Imperialism, Socialism and the Gulf War

[From Liberation, April 1991.]

In my article, The Politics of War I mentioned that the current war is the reflection of present day world contradictions as well as of alliances and at the same time it is also a medium of changes in the correlation of forces.

In the last few years the Soviet Union has clearly been on the retreat from a superpower status, in its confrontation with the USA — the retreat euphemistically called a peace offensive. Moreover, Soviet theories on imperialism and the organic linkages it has been developing with the West have clearly put it against the interests of the Third World. For all practical purposes, from the very beginning the Soviet Union willingly played a subordinate role in the American gameplan in West Asia. Theoretically we knew all this and had been it putting forth squarely. Soviet attempts at the last phase to come out with a peace plan, a plan which was nothing but organising Iraqi surrender, was a meek attempt to keep a role for itself in the post-war West Asia. The Americans were well aware of the essential Soviet impotency. They rejected it.

The Soviets only responded with a curtailed version and, this being rejected again, they fell in line with the Americans. I wrote the article on the very day when the Soviet proposal came and I knew that was the end of Saddam’s resistance. Therefore, I referred to Saddam’s possible defeat, instead of our earlier focus on Iraq turning into another Vietnam, and concluded with a sketh of the probable realignments of forces after the war. I never had any illusions about the Soviet role. The Soviet Union had already gone down to the logical end of the position they adopted. Our comrades had not mentally adapted themselves to the changed Soviet role despite our much earlier analysis of the same. The war has only brought out the real Soviets. On the other hand, after the war a new concern is visible in the Soviet Union and gradually, as I wrote in my article, the peace with America may take a turn towards hotting up of relations. It befits the CPI and the CPI(M) to be too critical of the Soviets as they placed a lot of hopes on it. We should better watch for new turns, if any, in its relations with America.

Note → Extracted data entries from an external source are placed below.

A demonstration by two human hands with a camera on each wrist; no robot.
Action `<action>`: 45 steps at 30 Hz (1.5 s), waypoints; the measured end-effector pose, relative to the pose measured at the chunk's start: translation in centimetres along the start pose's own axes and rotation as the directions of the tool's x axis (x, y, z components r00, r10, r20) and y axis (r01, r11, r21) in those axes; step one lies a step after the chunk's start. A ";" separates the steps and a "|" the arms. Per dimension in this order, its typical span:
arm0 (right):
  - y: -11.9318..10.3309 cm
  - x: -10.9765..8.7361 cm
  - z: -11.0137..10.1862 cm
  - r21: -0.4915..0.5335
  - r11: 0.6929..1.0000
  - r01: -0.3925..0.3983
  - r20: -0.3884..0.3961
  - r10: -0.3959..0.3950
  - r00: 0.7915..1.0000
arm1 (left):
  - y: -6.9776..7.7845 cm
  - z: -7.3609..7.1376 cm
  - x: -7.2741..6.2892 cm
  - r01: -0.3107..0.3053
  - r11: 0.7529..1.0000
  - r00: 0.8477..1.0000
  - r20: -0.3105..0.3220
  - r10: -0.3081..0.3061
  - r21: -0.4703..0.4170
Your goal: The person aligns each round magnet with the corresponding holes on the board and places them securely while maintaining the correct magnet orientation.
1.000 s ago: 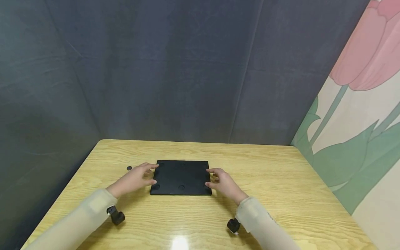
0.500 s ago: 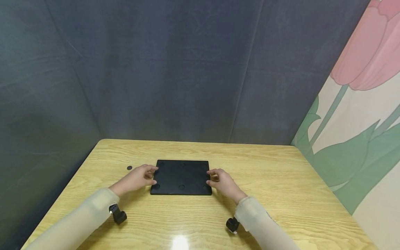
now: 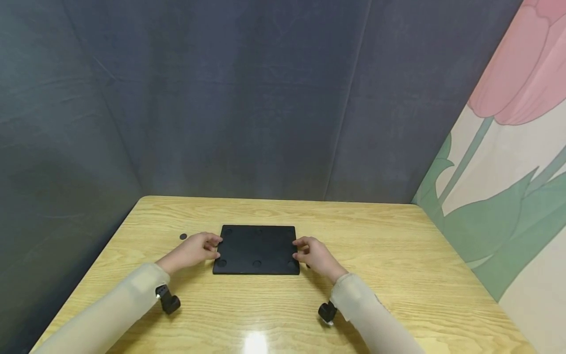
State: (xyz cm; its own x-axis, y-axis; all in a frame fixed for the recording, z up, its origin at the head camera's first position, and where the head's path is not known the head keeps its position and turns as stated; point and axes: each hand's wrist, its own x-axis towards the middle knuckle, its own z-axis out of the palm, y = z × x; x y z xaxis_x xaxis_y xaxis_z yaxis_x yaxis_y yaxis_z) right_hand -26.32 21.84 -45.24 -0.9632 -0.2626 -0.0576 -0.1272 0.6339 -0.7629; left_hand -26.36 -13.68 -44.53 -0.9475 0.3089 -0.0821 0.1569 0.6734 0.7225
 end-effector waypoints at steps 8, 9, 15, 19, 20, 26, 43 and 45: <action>0.0 0.1 0.0 0.008 1.000 -0.028 0.021 0.028 0.999 | 0.0 -0.1 0.0 -0.003 1.000 1.000 -0.002 0.003 0.002; 0.0 0.1 0.0 0.010 0.999 -0.034 0.021 0.034 0.999 | 0.0 -0.1 0.0 -0.003 1.000 1.000 -0.001 0.003 0.001; 0.0 0.4 0.3 0.051 0.997 -0.061 0.013 0.060 0.998 | 0.0 -0.1 0.0 0.004 1.000 1.000 0.003 -0.004 -0.013; -0.1 0.5 0.3 0.071 0.995 -0.072 0.010 0.071 0.997 | 0.0 -0.1 0.0 0.007 1.000 1.000 0.005 -0.007 -0.021; -0.1 0.5 0.3 0.074 0.994 -0.075 0.011 0.075 0.997 | 0.0 -0.1 0.0 0.007 1.000 1.000 0.006 -0.007 -0.025; -0.1 0.6 0.3 0.088 0.992 -0.090 0.017 0.089 0.996 | -0.1 -0.1 0.0 -0.003 0.999 1.000 0.013 0.003 -0.050; -0.1 0.5 0.2 0.110 0.990 -0.089 0.035 0.085 0.996 | -0.1 0.0 0.2 0.020 0.998 1.000 0.010 -0.019 -0.051; -0.1 0.6 0.2 0.115 0.989 -0.092 0.038 0.088 0.995 | -0.1 0.0 0.2 0.030 0.998 1.000 0.009 -0.029 -0.051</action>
State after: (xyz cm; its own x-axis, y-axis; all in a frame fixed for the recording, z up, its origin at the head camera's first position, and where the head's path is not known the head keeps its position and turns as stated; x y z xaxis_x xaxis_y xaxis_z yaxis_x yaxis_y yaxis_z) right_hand -26.80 21.47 -45.27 -0.9610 -0.2328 -0.1489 -0.0099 0.5675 -0.8233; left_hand -26.61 -13.67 -44.57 -0.9492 0.2950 -0.1094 0.1144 0.6473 0.7536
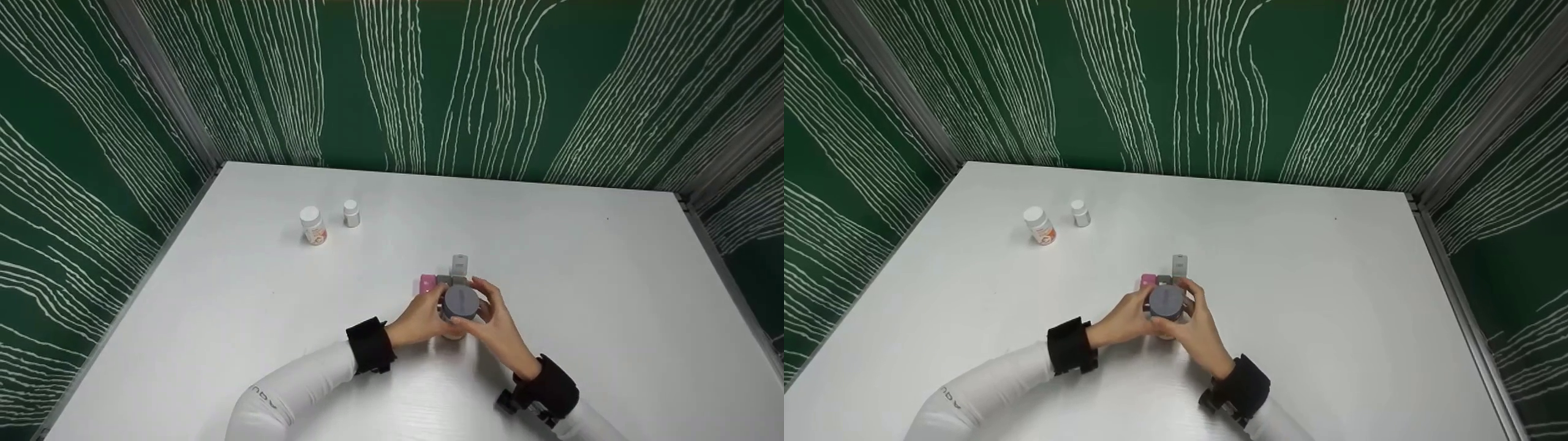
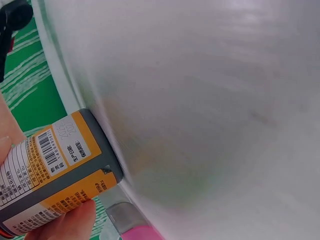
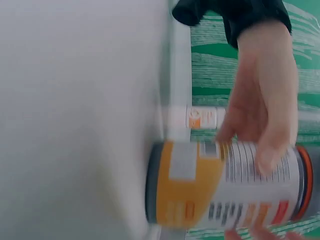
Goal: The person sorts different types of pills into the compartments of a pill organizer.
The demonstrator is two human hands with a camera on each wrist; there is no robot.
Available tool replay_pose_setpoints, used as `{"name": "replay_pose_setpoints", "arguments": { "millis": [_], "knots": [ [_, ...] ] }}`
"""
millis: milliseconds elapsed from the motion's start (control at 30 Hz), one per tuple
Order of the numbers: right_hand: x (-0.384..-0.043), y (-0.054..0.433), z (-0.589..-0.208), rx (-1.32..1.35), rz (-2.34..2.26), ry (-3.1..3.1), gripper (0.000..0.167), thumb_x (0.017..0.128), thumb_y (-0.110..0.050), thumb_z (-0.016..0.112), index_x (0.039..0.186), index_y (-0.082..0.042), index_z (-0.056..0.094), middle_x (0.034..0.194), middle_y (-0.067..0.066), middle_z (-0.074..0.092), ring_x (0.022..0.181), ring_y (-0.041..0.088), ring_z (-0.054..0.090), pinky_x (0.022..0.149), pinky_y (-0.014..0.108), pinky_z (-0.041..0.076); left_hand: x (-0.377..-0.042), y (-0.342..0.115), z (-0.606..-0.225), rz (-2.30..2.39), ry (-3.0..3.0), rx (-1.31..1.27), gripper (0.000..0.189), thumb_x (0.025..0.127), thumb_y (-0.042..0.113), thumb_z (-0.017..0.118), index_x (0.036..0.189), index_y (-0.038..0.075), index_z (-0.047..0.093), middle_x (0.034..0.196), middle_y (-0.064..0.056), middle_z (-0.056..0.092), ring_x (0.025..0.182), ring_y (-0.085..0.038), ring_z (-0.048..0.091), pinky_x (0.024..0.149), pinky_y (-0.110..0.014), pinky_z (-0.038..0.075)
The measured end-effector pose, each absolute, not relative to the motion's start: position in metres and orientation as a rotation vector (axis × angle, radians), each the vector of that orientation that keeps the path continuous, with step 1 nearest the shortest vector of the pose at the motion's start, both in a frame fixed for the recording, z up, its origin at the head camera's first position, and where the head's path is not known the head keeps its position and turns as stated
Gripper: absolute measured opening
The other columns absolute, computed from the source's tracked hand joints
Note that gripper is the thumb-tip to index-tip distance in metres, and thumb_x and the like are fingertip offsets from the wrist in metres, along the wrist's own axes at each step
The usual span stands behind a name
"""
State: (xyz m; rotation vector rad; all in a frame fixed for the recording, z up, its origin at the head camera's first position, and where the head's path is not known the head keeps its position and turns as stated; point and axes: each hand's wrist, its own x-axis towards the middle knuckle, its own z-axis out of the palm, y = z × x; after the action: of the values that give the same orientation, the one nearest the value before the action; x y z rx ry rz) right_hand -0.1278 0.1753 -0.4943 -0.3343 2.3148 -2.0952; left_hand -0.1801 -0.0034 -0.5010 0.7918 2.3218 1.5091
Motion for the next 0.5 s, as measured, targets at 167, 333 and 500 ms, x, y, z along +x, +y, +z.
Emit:
{"name": "replay_pose_setpoints", "arguments": {
  "millis": [167,333,500],
  "knots": [
    [-0.128,0.1652,-0.498,-0.254,-2.19,2.407,0.071,0.087,0.005,0.083,0.139,0.024,0.038,0.142,0.04,0.046,0.117,-0.013,0.054,0.106,0.012,0.042,-0.1801,-0.0029,-0.5003,1.521,2.32,0.82,0.057,0.078,0.002,0.087,0.126,-0.007,0.058,0.124,-0.022,0.069,0.117,-0.035,0.068,0.098,-0.024,0.052],
    [-0.1274,0.1686,-0.4995,-0.292,-2.192,2.444,0.064,0.087,0.008,0.082,0.138,0.025,0.047,0.138,0.042,0.054,0.118,-0.014,0.056,0.106,0.012,0.044,-0.1805,-0.0034,-0.5022,1.534,2.311,0.829,0.057,0.078,0.001,0.086,0.127,-0.008,0.057,0.125,-0.024,0.069,0.119,-0.037,0.068,0.099,-0.024,0.052],
    [-0.1288,0.1741,-0.4993,-0.29,-2.171,2.4,0.064,0.089,0.009,0.079,0.143,0.023,0.048,0.144,0.043,0.052,0.12,-0.012,0.056,0.106,0.013,0.045,-0.1805,-0.0041,-0.5022,1.533,2.308,0.835,0.06,0.079,0.001,0.087,0.129,-0.009,0.057,0.126,-0.025,0.069,0.121,-0.038,0.067,0.101,-0.025,0.052]
  ]
}}
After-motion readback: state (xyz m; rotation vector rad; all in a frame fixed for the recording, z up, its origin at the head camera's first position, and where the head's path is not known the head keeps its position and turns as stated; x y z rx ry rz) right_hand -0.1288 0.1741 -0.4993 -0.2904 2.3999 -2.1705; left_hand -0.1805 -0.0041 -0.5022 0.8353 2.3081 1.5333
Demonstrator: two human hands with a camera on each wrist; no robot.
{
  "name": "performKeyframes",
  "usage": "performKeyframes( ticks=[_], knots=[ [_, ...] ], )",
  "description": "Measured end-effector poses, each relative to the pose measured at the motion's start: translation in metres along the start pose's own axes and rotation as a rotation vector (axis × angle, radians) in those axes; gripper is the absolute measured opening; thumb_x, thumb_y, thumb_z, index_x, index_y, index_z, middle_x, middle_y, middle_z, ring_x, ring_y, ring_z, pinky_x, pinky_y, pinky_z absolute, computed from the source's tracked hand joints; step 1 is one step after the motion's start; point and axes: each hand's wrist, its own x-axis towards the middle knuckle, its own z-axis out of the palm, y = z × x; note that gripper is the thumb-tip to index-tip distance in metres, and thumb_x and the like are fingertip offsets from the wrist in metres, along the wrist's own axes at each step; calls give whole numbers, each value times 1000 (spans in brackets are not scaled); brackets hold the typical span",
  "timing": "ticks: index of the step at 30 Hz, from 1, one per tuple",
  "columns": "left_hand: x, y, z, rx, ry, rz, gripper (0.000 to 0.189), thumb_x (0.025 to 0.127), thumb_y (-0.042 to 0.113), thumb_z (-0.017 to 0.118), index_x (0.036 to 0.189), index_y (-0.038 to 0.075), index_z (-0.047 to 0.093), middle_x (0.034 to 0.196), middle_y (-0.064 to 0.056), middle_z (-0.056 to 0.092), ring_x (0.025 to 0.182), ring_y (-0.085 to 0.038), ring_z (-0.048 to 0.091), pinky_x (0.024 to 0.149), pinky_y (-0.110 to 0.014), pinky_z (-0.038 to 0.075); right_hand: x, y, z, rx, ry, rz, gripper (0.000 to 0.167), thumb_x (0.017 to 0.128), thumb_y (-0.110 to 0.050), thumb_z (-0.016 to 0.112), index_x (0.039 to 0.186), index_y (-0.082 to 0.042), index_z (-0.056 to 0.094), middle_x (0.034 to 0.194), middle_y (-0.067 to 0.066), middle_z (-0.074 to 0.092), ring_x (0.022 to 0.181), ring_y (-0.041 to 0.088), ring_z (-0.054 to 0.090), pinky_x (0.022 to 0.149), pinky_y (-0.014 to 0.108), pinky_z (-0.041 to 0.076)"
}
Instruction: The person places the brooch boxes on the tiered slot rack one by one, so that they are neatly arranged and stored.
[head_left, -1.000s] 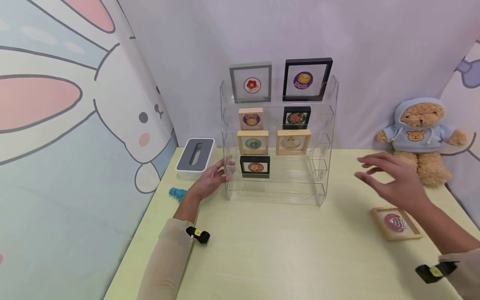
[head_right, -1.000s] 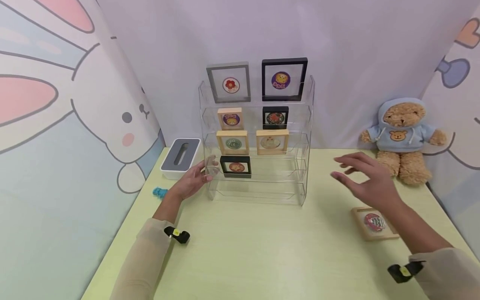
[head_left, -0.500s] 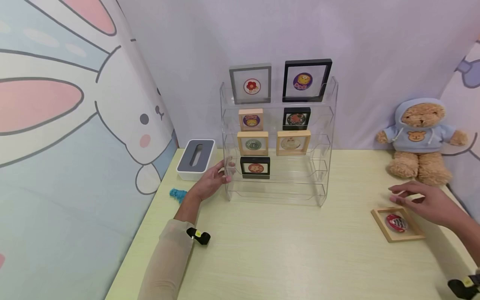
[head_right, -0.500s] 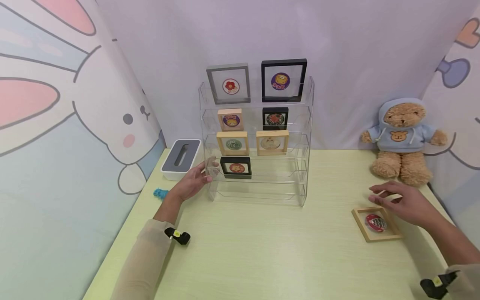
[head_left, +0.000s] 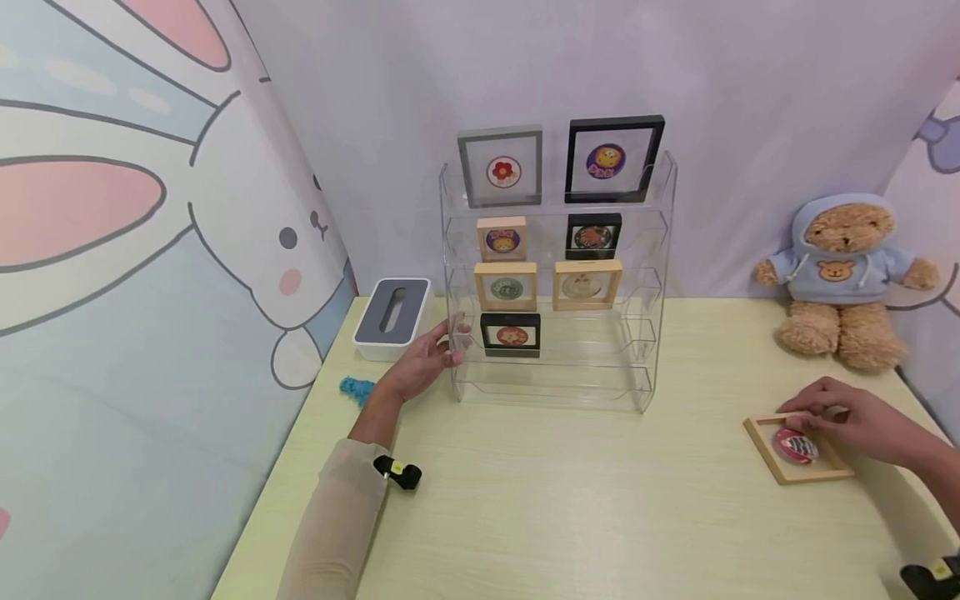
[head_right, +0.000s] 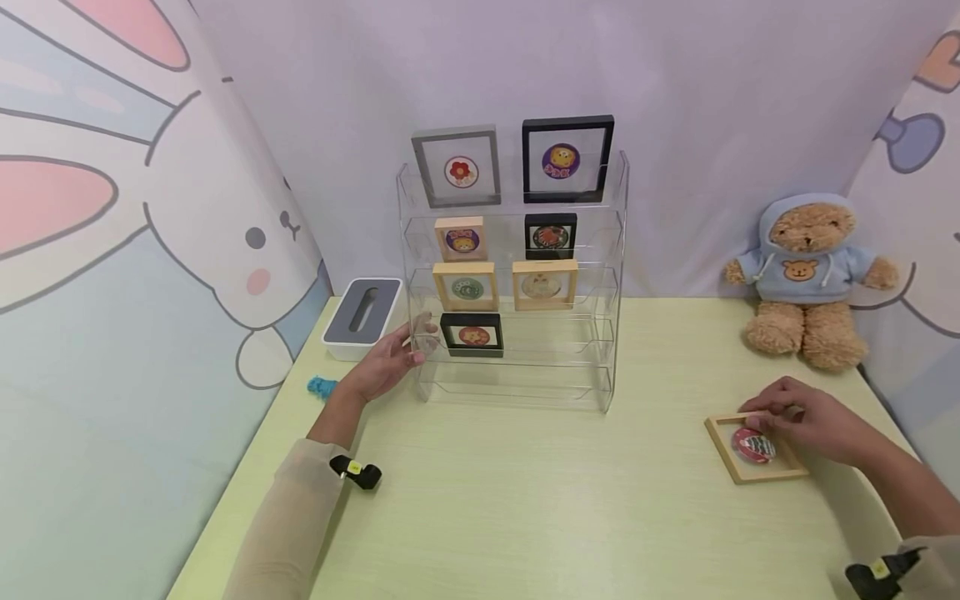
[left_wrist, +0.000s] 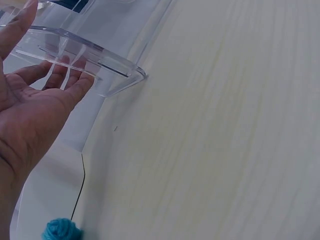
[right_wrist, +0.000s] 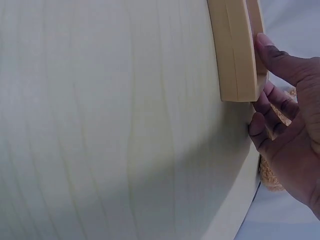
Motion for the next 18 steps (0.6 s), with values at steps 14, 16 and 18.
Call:
performKeyframes(
  ticks=[14, 16, 18],
  knots=[
    [0, 1, 0, 8, -5, -1, 91, 104, 31, 79, 175, 11, 25, 176, -23, 36, 166, -42, 32, 131, -54, 31, -5, 2, 5, -64, 65, 19, 11, 102, -9, 79, 110, -16, 83, 99, -22, 67, 86, -12, 57, 66, 19, 49],
    [0, 1, 0, 0, -3, -3, 94, 103, 33, 81, 175, 11, 25, 176, -23, 36, 166, -42, 31, 131, -56, 30, -5, 0, 3, -72, 64, 35, 9, 103, -11, 78, 111, -14, 82, 97, -24, 69, 85, -14, 58, 65, 20, 49],
    [0, 1, 0, -4, -2, -5, 96, 102, 35, 82, 175, 11, 25, 176, -23, 36, 166, -42, 31, 131, -56, 30, -5, -2, 1, -83, 57, 55, 10, 104, -14, 78, 113, -13, 82, 95, -25, 70, 83, -13, 59, 65, 21, 50]
  ],
)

As regards China, expecting any special role from it as a socialist country in the present international relations is a farfetched imagination. For long it has shown that it is not interested in any such role of replacing the Soviet Union. Well, as a Third World country it did demarcate itself from the Soviets and abstained from voting (in the UN, on certain resolutions moved by the US — Ed.) and tried to be in line with other Third World countries. In its bid for economic construction it has developed multifarious relationships with the West and after Tiananmen it has lost its offensive edge vis-a-vis the West in international relations and its emphasis has been to normalise strained relationships. In the conditions in which it had enmeshed itself during the last years, it was not possible for it to suddenly come out with too radical a position. That is why I said that the war has only brought into the open the real existing relationships among different countries. We knew all this theoretically but old illusions die-hard and when the facts of life only confirm the things, we are still taken aback and try to draw satisfaction by pouring out emotional outbursts. In my opinion the moot point is to keep watch over the changing pattern of relations because I am sure the Chinese and for that matter many countries are deeply concerned about the threat of the American new world order and the war has given rise to a wave of rethinking everywhere. It will take some time before the new relations start taking shape.

One is free to be as critical of Russia or China as one likes, because it does not contradict our Party line. Even if some comrades organise a protest march outside the Chinese embassy I shall have no objections. But I shall remain content with a dispassionate analysis of international relations because matters of world history are judged in decades and not in years.